PROMPT
The lines to find are those in the entries that hold the word "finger"; copy every one of them.

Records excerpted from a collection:
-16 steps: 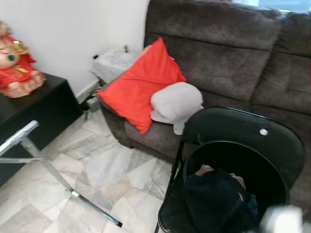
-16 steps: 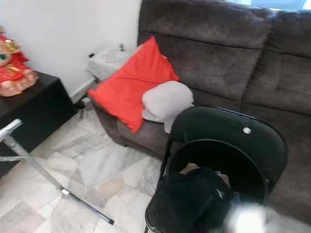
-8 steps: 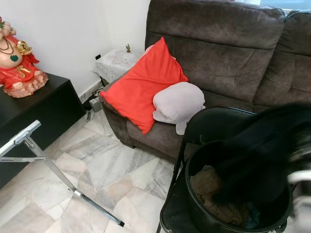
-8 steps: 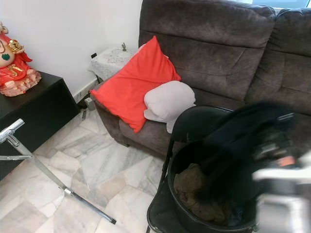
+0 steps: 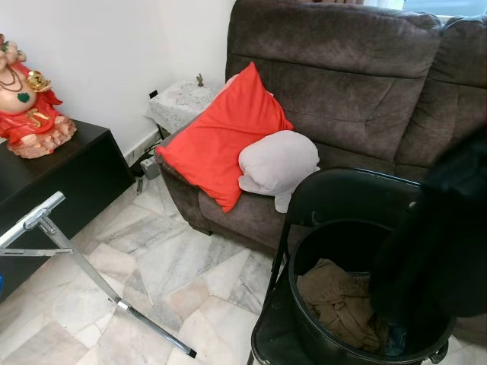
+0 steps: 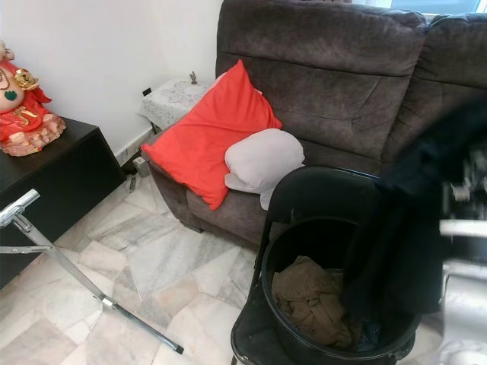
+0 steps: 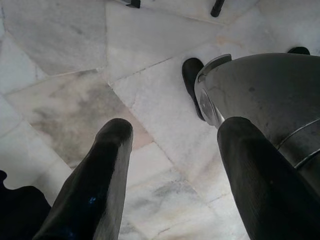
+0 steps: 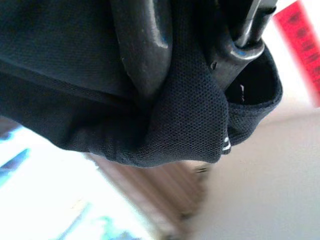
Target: Hang hanger
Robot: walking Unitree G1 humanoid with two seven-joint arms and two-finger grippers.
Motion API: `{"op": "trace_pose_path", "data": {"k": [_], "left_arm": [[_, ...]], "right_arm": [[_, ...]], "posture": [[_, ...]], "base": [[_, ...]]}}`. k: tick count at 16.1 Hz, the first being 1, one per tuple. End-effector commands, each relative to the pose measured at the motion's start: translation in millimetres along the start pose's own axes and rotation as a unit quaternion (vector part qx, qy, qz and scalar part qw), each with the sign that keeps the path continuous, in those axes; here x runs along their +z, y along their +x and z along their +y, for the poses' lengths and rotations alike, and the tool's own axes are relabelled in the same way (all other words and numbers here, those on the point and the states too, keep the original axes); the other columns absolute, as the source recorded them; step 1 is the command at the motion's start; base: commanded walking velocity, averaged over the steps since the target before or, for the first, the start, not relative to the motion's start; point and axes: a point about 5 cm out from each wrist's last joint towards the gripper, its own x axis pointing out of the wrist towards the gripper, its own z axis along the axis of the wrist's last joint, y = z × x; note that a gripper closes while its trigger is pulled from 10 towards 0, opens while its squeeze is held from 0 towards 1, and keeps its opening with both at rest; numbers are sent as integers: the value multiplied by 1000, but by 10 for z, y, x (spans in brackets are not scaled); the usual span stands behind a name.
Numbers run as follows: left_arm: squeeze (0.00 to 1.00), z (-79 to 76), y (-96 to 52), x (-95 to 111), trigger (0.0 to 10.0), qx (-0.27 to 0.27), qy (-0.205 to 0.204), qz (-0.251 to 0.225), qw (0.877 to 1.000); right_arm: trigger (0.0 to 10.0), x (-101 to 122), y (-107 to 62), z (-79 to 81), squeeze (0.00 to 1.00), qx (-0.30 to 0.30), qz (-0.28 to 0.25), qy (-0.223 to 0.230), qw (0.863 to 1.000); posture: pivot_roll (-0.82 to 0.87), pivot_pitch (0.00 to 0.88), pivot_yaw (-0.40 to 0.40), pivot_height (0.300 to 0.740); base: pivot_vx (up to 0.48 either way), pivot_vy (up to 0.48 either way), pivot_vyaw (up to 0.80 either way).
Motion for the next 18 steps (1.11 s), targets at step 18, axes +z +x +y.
{"op": "trace_pose_path", "data": {"k": [18], "left_arm": [[0,51,-22,-58,10000,1,12,11,1000]], "right_arm": [[0,-367,-2161,-299,0,199,782,-332,489]], "posture": [[-65,97,121,740]], "base": [[0,0,0]]}}
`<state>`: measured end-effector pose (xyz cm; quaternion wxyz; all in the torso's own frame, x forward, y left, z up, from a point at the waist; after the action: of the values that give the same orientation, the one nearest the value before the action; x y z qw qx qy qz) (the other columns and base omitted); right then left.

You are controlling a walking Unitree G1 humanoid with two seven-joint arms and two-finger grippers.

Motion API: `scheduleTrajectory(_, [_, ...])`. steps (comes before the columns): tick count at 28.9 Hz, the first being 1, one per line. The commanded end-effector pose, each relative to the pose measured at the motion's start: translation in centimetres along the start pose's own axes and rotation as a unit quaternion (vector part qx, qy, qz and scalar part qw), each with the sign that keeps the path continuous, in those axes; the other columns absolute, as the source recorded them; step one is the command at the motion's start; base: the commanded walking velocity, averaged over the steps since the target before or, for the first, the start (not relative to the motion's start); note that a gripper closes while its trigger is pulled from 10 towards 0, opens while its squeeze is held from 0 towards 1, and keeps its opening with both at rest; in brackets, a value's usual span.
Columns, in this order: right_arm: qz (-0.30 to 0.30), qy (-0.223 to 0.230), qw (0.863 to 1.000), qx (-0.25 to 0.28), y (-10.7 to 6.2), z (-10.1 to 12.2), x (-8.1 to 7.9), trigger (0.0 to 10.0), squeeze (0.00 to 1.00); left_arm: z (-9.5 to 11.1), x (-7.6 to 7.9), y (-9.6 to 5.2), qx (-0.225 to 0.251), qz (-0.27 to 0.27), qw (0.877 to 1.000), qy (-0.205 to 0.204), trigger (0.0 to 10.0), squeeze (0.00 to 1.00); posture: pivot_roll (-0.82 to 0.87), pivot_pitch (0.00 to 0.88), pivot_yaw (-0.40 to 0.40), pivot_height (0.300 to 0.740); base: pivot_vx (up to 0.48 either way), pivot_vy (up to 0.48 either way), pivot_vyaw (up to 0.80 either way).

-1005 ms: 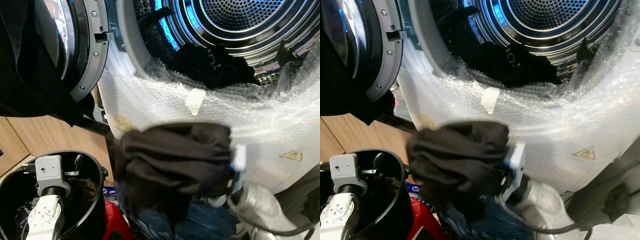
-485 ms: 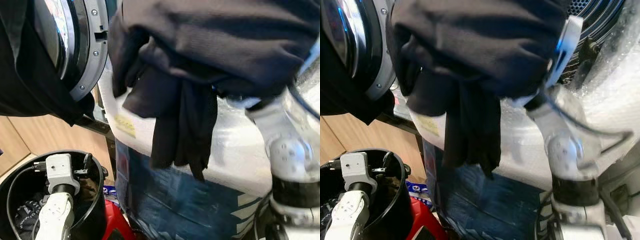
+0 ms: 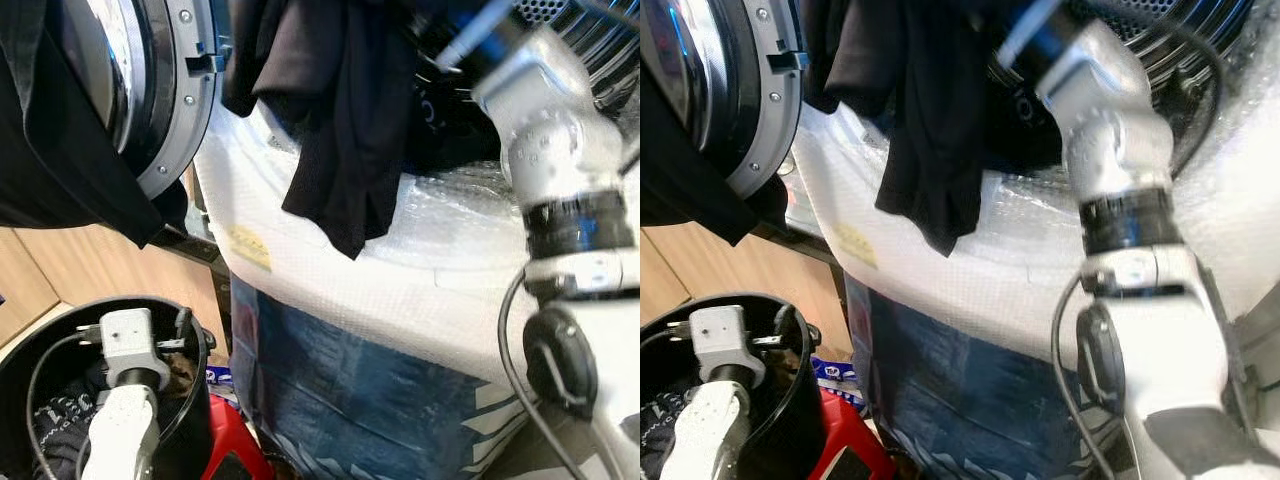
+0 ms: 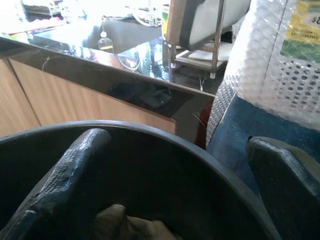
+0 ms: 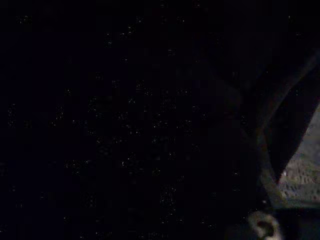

WRITTEN ANSWER
Robot: walking Unitree G1 humanoid with two seven-joint arms and two-finger grippers.
You are controlling a walking Unitree G1 humanoid with two seven-joint arms and two-finger grippers.

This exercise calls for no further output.